Photo by Julio Aguilar/Getty Images

The New Orleans Saints now find themselves in a troubling situation with just six games left to go in the 2023 NFL season. A significant investment into a new franchise quarterback was expected to help the team out of the slump they’ve been in since Drew Brees’s departure in 2020, but so far this year, that just hasn’t been the case.

A loss to the Falcons on Sunday gave the Saints a losing record, now 5-6 and losing the head-to-head battle with their rivals in Atlanta. New Orleans is 1-2 in the division, needing to play each team once more, with their only win so far being a less-than-convincing win over the 1-10 Carolina Panthers.

With one of the league’s best defenses at their disposal, plenty of skill position players, and a new quarterback on a $150 million contract, this should be a playoff team. Right now, it isn’t even close, and even if the Saints somehow scrape into the postseason as a low seed, the chances of them getting beyond the Wildcard round are extremely low.

With a mountain to climb to turn things around before the end of this year, the focus has to be on Dennis Allen’s ability to lead this team. It’s his second attempt at running an NFL franchise, and it is now the second time his team has failed to find success.

Allen had built a reputation for himself in the 2000s. He came from Tulsa as a secondary coach and started his path in the NFL as a defensive quality control coach with the Atlanta Falcons. After four years there and a promotion to a defensive quality assistant, Allen moved to New Orleans for the first time, where he managed roles both as an assistant defensive line coach and then eventually as the secondary coach.

Allen was the defensive backs coach when the New Orleans Saints won the Super Bowl in 2009, ranking third in the NFL in interceptions that season under his coaching. The unit was giving up over 300 yards a game but playing the football aggressively and forcing turnovers.

He went on to spend a year as the defensive coordinator with the Denver Broncos, and after just one season, he was nominated and hired to be the next head coach of the Oakland Raiders.

The narrative around Allen’s head coaching tenure with the Raiders has always been that he was destined to fail, given the state of the team at the time.

Long-time owner Al Davis passed away just a few short months before Allen was hired, and his son and current owner Mark Davis took over the team.

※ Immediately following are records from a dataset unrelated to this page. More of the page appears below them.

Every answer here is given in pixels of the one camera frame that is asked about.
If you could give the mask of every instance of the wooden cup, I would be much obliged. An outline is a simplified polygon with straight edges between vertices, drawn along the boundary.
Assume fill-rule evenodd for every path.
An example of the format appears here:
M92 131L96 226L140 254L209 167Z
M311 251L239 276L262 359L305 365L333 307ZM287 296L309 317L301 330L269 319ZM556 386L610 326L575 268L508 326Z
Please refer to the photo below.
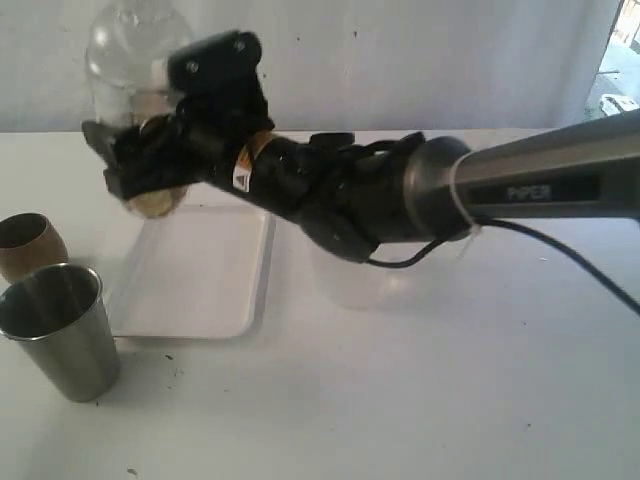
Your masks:
M68 261L62 238L44 215L21 213L0 222L0 273L9 283Z

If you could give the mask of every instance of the screw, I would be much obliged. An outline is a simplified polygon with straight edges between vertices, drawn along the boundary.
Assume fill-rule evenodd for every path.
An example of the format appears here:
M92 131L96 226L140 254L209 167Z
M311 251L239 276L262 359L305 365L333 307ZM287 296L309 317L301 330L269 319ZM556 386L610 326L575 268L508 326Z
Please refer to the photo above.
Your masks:
M187 72L196 73L199 68L200 68L200 65L198 65L198 62L194 62L193 60L189 60L187 62Z

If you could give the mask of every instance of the clear plastic bottle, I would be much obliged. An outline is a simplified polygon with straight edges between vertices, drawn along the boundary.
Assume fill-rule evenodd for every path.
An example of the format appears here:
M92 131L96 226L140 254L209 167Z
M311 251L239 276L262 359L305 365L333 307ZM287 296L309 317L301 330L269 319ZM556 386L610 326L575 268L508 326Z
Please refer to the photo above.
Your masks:
M172 111L180 98L162 84L157 66L192 41L189 25L169 0L114 0L105 7L91 26L85 54L96 120L127 127ZM162 217L185 194L186 188L152 192L127 207Z

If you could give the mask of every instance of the white wall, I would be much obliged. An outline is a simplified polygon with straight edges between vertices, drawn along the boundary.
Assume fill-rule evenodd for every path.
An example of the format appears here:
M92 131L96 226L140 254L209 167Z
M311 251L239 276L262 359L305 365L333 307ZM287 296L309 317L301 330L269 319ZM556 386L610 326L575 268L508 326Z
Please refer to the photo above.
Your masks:
M2 0L0 131L76 130L91 116L83 50L104 3ZM279 128L411 129L578 121L618 0L176 5L202 36L258 32Z

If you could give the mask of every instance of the robotic arm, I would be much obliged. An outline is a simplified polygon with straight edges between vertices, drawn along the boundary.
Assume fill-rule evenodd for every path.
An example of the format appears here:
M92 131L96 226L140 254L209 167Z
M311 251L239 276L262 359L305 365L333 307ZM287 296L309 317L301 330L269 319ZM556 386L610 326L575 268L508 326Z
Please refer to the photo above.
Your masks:
M83 123L109 191L205 182L298 224L318 245L366 262L382 243L448 240L475 218L640 217L640 111L471 152L460 140L354 145L352 134L297 143L272 133L252 33L176 52L163 72L184 94L175 113L116 130Z

The General Manager was Reggie McKenzie, who had no prior experience as a GM, and was given total control over hiring the next head coach of the team. Allen had only been at the coordinator level for one season when the Raiders came calling, and perhaps it was a little too early in his professional career to come in as a head coach.

The Raiders had traded away multiple draft picks prior to Allen’s arrival, and the team was in no position to win right away. They went 4-12 in back-to-back seasons, and just as Allen was beginning to put his own stamp on the roster, he was fired.

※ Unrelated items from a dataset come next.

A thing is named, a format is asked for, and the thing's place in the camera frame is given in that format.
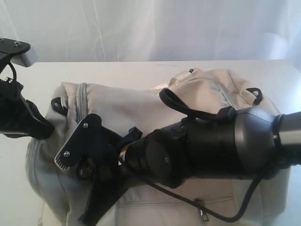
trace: gray bag
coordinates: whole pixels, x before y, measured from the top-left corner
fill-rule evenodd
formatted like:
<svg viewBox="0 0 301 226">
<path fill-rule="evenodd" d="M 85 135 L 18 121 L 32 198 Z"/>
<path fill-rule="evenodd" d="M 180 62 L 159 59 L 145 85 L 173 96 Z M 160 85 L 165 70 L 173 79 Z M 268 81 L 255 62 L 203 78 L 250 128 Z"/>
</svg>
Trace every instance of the gray bag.
<svg viewBox="0 0 301 226">
<path fill-rule="evenodd" d="M 146 92 L 63 82 L 53 97 L 65 100 L 67 116 L 50 107 L 46 119 L 55 126 L 53 135 L 47 140 L 33 139 L 28 147 L 28 180 L 46 203 L 40 225 L 81 225 L 77 219 L 84 212 L 91 184 L 77 179 L 74 170 L 63 173 L 54 164 L 55 155 L 78 122 L 88 114 L 96 113 L 101 116 L 103 126 L 121 136 L 134 126 L 147 135 L 185 117 L 161 102 L 156 94 L 162 87 L 169 87 L 190 108 L 209 113 L 217 113 L 229 105 L 236 109 L 251 107 L 256 99 L 256 95 L 246 90 L 253 85 L 229 70 L 182 72 L 169 83 Z M 260 106 L 272 114 L 279 114 L 266 96 Z M 284 210 L 288 178 L 289 170 L 283 170 L 274 179 L 262 181 L 238 222 L 225 223 L 209 216 L 206 225 L 262 225 Z M 250 181 L 241 180 L 188 179 L 172 191 L 190 199 L 202 198 L 206 207 L 231 217 L 239 209 L 249 184 Z M 98 223 L 99 226 L 202 224 L 199 210 L 149 186 L 129 189 Z"/>
</svg>

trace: white table
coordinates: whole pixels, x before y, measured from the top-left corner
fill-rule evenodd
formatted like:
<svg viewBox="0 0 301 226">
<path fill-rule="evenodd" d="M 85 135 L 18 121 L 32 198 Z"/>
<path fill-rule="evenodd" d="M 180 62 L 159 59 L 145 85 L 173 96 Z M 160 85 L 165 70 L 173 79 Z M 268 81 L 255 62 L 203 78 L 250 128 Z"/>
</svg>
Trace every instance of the white table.
<svg viewBox="0 0 301 226">
<path fill-rule="evenodd" d="M 45 115 L 51 94 L 62 81 L 145 90 L 194 67 L 203 71 L 232 69 L 259 87 L 282 113 L 301 111 L 301 74 L 284 60 L 36 63 L 30 68 L 16 66 L 16 69 L 18 81 L 24 85 L 23 96 L 33 101 Z M 1 76 L 2 79 L 11 77 L 11 71 L 6 68 Z M 0 136 L 1 225 L 36 225 L 41 213 L 42 201 L 30 188 L 24 170 L 28 142 L 27 137 L 15 140 Z M 300 176 L 301 167 L 293 167 L 286 211 L 273 225 L 299 224 Z"/>
</svg>

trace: screw
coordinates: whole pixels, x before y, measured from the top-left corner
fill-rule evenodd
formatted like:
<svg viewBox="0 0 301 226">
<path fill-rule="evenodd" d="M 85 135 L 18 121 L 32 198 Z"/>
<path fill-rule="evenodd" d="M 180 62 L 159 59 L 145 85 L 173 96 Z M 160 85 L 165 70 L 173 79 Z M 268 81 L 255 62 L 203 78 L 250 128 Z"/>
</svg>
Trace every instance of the screw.
<svg viewBox="0 0 301 226">
<path fill-rule="evenodd" d="M 15 46 L 21 45 L 21 43 L 19 41 L 15 41 L 14 44 L 15 44 Z"/>
<path fill-rule="evenodd" d="M 70 156 L 70 152 L 66 151 L 64 152 L 64 157 L 69 157 Z"/>
</svg>

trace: zipper pull
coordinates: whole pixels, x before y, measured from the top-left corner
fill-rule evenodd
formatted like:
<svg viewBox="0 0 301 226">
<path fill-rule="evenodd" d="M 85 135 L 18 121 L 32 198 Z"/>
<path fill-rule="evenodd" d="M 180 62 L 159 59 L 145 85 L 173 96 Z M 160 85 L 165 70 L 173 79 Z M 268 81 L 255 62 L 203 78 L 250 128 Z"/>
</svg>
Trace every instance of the zipper pull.
<svg viewBox="0 0 301 226">
<path fill-rule="evenodd" d="M 198 204 L 200 204 L 201 206 L 205 206 L 203 200 L 201 200 L 201 199 L 195 199 L 194 201 L 197 202 Z M 202 222 L 209 221 L 208 215 L 204 211 L 200 210 L 200 215 L 201 215 Z"/>
</svg>

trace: white backdrop
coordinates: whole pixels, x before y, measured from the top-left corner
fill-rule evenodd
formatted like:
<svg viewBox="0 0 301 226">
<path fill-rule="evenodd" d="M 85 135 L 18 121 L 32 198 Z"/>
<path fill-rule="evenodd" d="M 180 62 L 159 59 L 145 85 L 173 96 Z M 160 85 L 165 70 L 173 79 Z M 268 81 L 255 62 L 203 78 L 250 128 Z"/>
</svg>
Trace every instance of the white backdrop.
<svg viewBox="0 0 301 226">
<path fill-rule="evenodd" d="M 0 37 L 40 61 L 289 59 L 300 0 L 0 0 Z"/>
</svg>

Allen was the head coach of the Raiders when they drafted Khalil Mack and Derek Carr in back-to-back rounds in 2014. He then named Derek Carr the starter, but a slow start to the year cost him his job and the team he’d been building.

It’s fair to assume that he was doomed from the very start in that role. He was working under a first-time team owner and a first-time general manager and trying to run an NFL franchise as a first-time head coach at a young age. It was a recipe for disaster, so Dennis Allen has always been given a pass.

Fast forward to his time in New Orleans, and now the same concerns are beginning to creep back in. Is Dennis Allen just not a good head coach? Let’s take a look at how things have unfolded since he took over.

In his first season in charge, the Saints went 7-10. They’ve been trying to find their way with a quarterback, and again, Allen was given a pass for the losing record as a result. Since Brees retired in 2020, the team has tried Jameis Winston, Taysom Hill, Trevor Siemian, Ian Book, and Andy Dalton.

It was Dalton who played the majority of the 2022 season under Allen, starting from Week 4 to Week 18. New Orleans averaged 19 points per game that season, with rookie Chris Olave being the bright spark on an otherwise very underwhelming offense.

Alvin Kamara managed just two rushing touchdowns all year, while Taysom Hill led the team with seven. The run game was underwhelming as a group, and besides Chris Olave’s 1,000-yard season, no other wide receiver had managed to clear 500 receiving yards.

The offense was criticized for being too conservative. Dennis Allen takes very few risks and is limiting his offense’s opportunities as a result.

Pete Carmichael has been the offensive coordinator for the Saints since 2009. He’s been working with Dennis Allen and Sean Payton for over a decade, but only now is the Saints offense struggling to score points.

Dennis Allen’s preference appears to be taking points over taking risks, and the team often opts for a conservative third downplay call and a field goal over taking a shot for a touchdown.

Saints fans don’t blame Carmichael; instead, they believe Dennis Allen is strangling the offense and forcing these dull play calls. We don’t know how true that is, but the offense’s regression is clear as day.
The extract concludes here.